Task description:
Your response must be an exact transcription of the lines from the one containing "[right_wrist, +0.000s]" through the final line of the data.

Given material:
^^^^

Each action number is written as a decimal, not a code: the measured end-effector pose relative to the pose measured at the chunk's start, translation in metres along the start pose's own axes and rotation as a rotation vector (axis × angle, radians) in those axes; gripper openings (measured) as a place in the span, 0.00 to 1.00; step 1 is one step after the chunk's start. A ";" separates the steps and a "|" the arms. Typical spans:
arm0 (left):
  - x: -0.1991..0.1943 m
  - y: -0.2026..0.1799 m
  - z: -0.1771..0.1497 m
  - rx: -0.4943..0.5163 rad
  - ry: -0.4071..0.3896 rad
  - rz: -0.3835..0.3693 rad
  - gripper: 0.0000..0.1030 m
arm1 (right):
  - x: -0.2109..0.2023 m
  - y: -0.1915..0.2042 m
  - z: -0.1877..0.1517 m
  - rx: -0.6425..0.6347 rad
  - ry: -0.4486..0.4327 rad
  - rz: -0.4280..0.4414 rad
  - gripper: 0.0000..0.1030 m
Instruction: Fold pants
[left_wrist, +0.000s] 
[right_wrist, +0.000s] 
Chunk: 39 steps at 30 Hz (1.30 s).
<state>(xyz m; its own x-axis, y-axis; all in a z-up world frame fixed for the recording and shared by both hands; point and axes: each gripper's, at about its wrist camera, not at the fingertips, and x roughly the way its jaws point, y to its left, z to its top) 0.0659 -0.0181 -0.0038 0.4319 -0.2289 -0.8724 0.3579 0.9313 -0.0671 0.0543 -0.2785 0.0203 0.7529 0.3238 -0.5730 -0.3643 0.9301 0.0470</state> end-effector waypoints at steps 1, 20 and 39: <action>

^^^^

Result of this task:
[right_wrist, +0.000s] 
Chunk: 39 steps at 30 Hz (1.30 s).
<state>(xyz m; its own x-axis, y-axis; all in a z-up world frame fixed for the recording and shared by both hands; point and axes: each gripper's, at about its wrist camera, not at the fingertips, and x roughly the way its jaws point, y to its left, z to its top) 0.0659 -0.0181 -0.0038 0.4319 -0.2289 -0.8724 0.3579 0.9313 -0.0671 0.0543 -0.2785 0.0203 0.7529 0.3238 -0.5730 -0.3643 0.9301 0.0470</state> end-effector waypoints at steps 1, 20 and 39: <action>

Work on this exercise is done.